Il est vrai que nous avons un train de retard. Nous sommes très en retard parce que nous n'avons pas de virtualiseur et très peu de piles logicielles sur nos infrastructures. Nous ne sommes pas non plus présents sur les systèmes.
Dans le domaine du logiciel libre en revanche, nous avons l'opportunité de rattraper notre retard et de mettre en œuvre une pile technologique indépendante qui nous permettrait de retrouver de la souveraineté numérique, au sens technique du terme.
Vous avez évoqué le HDH : certes le HDH a, à court terme, choisi le meilleur d'un point de vue technologique, au détriment de certains critères de souveraineté, mais il a également décidé de mettre en œuvre des solutions de cybersécurité, afin de vérifier les flux et de travailler sur les accès, les identités et le chiffrement en utilisant des solutions souveraines et certifiées. Je peux en témoigner puisqu'il s'agit de l'un de nos clients.
Lorsque nous avons le choix entre différentes solutions, l'alliance entre des solutions numériques de cette nature et des solutions de contrôle et de cybersécurité, qui, elles, s'avèrent certifiées et souveraines, peut déjà permettre la mise en place d'une première solution temporaire. Mais encore faut-il s'autoriser ce balancement, car je connais des entreprises qui sont en phase d'externalisation complète de leurs activités, par exemple en Inde ou au Maroc, et dans le même temps, confient à ce même hébergeur leurs problématiques de cybersécurité. Il s'agit donc assurément d'entreprises qui, pour le coup, n'auront plus aucun contrôle sur leur souveraineté IT.

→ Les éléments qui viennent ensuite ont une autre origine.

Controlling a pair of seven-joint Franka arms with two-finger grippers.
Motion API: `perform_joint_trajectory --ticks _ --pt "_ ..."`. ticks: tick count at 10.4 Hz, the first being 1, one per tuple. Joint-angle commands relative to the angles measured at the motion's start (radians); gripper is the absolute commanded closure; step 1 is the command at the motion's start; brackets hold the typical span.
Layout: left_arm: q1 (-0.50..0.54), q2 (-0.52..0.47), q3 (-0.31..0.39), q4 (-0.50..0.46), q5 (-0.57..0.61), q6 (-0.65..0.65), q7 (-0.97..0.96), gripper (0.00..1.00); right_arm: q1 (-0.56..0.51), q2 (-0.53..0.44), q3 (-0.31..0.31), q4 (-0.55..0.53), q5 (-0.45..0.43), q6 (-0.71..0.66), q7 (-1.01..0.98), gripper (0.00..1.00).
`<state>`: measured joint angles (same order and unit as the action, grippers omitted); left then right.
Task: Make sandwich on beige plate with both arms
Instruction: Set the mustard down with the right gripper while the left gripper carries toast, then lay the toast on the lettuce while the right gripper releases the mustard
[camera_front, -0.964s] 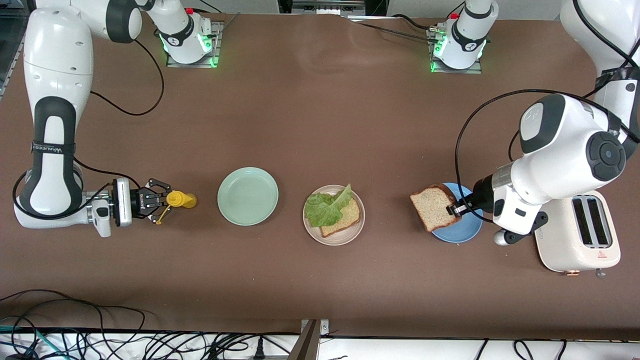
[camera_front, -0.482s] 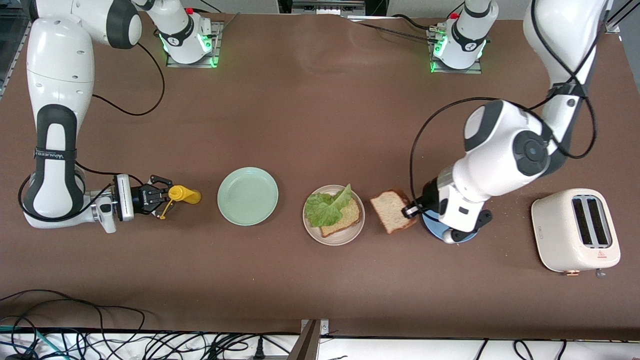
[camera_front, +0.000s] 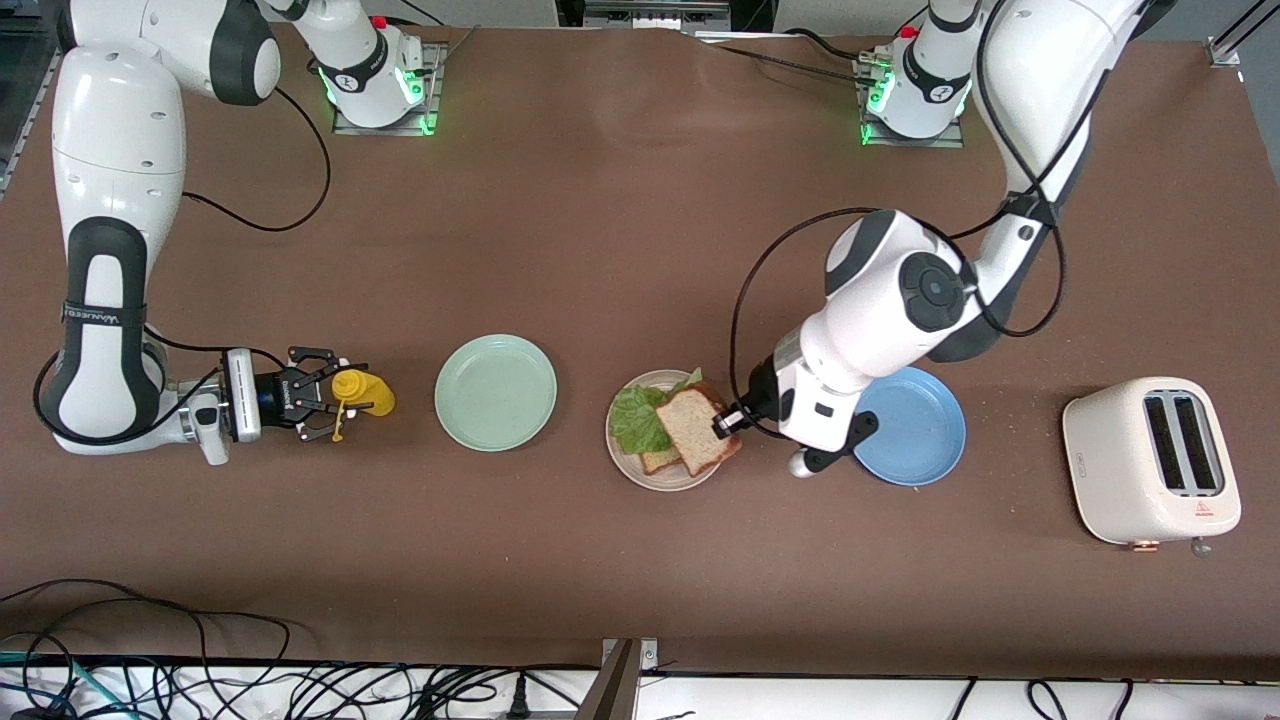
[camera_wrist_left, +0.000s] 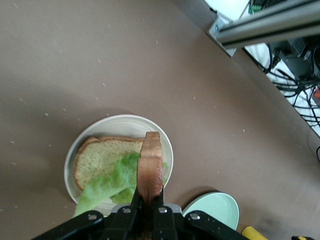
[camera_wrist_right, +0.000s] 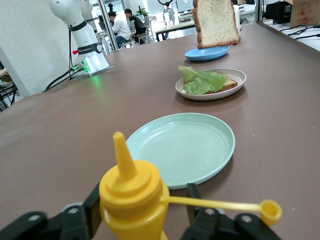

Je pense qu'il convient d'aborder la souveraineté dans les achats au niveau européen (Buy European Act) pour une question de taille de marché. En effet, les entreprises américaines sont leaders parce qu'elles sont bien aidées au départ, mais aussi parce qu'elles bénéficient d'un marché intérieur considérable. Nous-mêmes devons a contrario faire certifier nos produits dans plusieurs pays. Un travail est d'ailleurs en cours avec l'Agence européenne chargée de la sécurité des réseaux et de l'information (ENISA), visant à permettre une sorte de reconnaissance mutuelle des différentes certifications nationales en matière de sécurité, afin de faire de nos produits de cybersécurité des produits de confiance, recommandés dans le cadre des directives NIS, du RGPD et autres. Il est en effet essentiel que nous puissions obtenir soit des certifications au niveau européen, soit une reconnaissance mutuelle des certifications nationales. Pour démarrer, nous pourrions commencer par la France et l'Allemagne, puisque nous collaborons beaucoup dans ces domaines. Nous avons besoin d'une taille de marché qui permette à nos entreprises de grandir plus rapidement.
De plus, afin de donner l'exemple, je crois que nous ne devons pas hésiter à commencer au niveau national, comme nous l'avons fait pour la taxe GAFAM. Cet effort de reconstruction doit être initié dès à présent : en effet, au sortir de la crise consécutive à la crise sanitaire, des milliers de milliards d'euros seront investis dans de nouvelles infrastructures, dans la modernisation et dans la transformation digitale, de la sphère privée comme de la sphère publique. Ces investissements concerneront tout le monde, c'est pourquoi il faut, selon moi, réserver une part de l'investissement public à l'émergence d'une industrie européenne, qui crée de l'emploi local, favorise la création de centres de données locaux et nous permet de reprendre la main sur notre destin, en lieu et place du sempiternel argument juridique utilisé pour tenter de surnager dans un monde numérique que nous ne contrôlons pas. Si nous n'avons pas les clefs du numérique, nous continuerons à courir après le numérique de quelqu'un d'autre, qui, au bout d'un moment, utilisera l'intelligence artificielle en tant que service après-vente pour les questions juridiques, tout en continuant à investir dans son avance technologique, face à laquelle nous avons pourtant les moyens d'exister. Dans le domaine de la santé, comme dans les télécoms, l'IT, le numérique ou encore la cybersécurité, nos chercheurs, nos start-up et nos entrepreneurs travaillent pour des entreprises américaines, notamment. Nous disposons donc de tout le potentiel nécessaire.
Il ne manque plus qu'une volonté politique de mise en œuvre, au niveau européen, qui ne devra pas nous empêcher d'être offensifs, comme nous l'avons été à propos de la taxe GAFAM, en prenant des initiatives d'abord en France.